| YOUR INSTRUCTIONS |
Write out again, please, the records below from the first line to the line holding "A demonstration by", inclusive, and nothing else.

| EXERCISE MATERIAL |
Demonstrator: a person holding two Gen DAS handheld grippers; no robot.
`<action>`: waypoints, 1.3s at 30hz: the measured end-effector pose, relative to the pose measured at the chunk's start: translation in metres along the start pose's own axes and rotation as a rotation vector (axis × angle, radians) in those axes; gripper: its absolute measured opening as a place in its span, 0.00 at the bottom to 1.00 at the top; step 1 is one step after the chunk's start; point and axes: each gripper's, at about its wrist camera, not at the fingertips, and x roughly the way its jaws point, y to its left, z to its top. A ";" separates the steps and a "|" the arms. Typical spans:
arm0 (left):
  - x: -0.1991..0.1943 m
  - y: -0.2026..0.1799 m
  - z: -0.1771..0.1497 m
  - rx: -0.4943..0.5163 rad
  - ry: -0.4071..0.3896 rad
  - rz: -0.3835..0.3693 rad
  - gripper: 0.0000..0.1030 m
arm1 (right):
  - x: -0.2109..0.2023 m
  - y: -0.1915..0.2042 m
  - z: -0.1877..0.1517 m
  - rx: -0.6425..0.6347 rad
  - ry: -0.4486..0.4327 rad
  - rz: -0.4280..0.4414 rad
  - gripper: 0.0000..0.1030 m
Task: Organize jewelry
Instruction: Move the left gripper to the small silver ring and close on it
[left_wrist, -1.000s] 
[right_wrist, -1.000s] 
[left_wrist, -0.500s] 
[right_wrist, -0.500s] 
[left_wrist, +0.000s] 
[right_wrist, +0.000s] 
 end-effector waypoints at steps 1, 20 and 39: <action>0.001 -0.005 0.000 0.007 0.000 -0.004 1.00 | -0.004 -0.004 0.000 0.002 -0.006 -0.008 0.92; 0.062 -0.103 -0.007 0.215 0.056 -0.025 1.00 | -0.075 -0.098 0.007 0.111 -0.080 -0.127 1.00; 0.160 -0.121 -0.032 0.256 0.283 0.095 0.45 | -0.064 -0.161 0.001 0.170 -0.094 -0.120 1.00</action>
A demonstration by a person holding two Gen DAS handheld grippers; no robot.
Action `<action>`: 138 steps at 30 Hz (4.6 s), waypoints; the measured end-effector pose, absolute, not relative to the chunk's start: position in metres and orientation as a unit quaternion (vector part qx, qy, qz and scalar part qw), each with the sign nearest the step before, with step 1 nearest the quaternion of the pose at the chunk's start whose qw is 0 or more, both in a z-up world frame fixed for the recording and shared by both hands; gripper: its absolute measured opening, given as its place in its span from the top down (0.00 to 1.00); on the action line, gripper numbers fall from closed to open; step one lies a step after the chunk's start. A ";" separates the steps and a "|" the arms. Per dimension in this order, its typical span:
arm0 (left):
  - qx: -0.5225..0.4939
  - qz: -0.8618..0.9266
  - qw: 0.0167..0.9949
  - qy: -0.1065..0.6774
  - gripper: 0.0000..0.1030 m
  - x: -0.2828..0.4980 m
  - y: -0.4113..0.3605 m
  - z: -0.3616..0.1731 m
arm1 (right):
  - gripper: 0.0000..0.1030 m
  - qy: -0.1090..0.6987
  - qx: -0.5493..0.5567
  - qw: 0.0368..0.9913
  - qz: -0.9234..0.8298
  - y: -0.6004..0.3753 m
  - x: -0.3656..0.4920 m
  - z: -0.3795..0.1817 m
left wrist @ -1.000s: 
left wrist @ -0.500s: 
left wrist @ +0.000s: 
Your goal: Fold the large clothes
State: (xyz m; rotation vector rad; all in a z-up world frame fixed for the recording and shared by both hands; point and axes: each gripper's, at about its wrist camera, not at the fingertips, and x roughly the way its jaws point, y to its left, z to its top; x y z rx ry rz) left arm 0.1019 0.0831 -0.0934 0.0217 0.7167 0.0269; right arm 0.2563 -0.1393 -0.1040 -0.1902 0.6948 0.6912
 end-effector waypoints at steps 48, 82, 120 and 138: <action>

| TASK RESULT |
Demonstrator: a person holding two Gen DAS handheld grippers; no robot.
`<action>`: waypoints, 1.3s at 30hz: the measured end-effector pose, relative to the pose measured at the chunk's start: translation in metres along the start pose's own axes and rotation as a rotation vector (axis × angle, radians) in those axes; gripper: its absolute measured opening as a place in its span, 0.00 at the bottom to 1.00 at the top; step 1 is one step after the chunk's start; point and axes: each gripper's, at about its wrist camera, not at the fingertips, and x roughly the way its jaws point, y to its left, z to its top. A ";" separates the steps and a "|" the arms. Typical spans:
arm0 (left):
  - x: -0.1991..0.1943 m
  - y: -0.2026..0.1799 m
  - z: -0.1771..0.1497 m
  - rx: -0.4943..0.5163 rad
  - ry: -0.4071..0.3896 rad
  - rz: -0.3835..0.3693 rad
  - gripper: 0.0000..0.1030 m
arm1 (right):
  - x: -0.2109..0.2023 m
  - y: -0.1915..0.2042 m
  - z: -0.1877..0.1517 m
  - rx: -0.6425..0.6347 rad
  - ry: -0.4486..0.4327 rad
  - rz: -0.4280..0.4414 rad
  - gripper: 0.0000..0.1030 m
Task: Organize jewelry
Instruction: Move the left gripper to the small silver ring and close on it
[left_wrist, -1.000s] 
[right_wrist, -1.000s] 
[left_wrist, -0.500s] 
[right_wrist, -0.500s] 
[left_wrist, +0.000s] 
[right_wrist, +0.000s] 
 end-effector waypoints at steps 1, 20 and 39: <action>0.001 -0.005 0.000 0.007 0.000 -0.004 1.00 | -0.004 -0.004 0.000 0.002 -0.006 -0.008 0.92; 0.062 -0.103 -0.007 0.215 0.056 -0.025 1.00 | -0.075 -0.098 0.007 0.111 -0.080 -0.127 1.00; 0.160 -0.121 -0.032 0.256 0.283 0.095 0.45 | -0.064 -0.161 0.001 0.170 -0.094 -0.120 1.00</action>
A demonstration by a person holding two Gen DAS handheld grippers; no robot.

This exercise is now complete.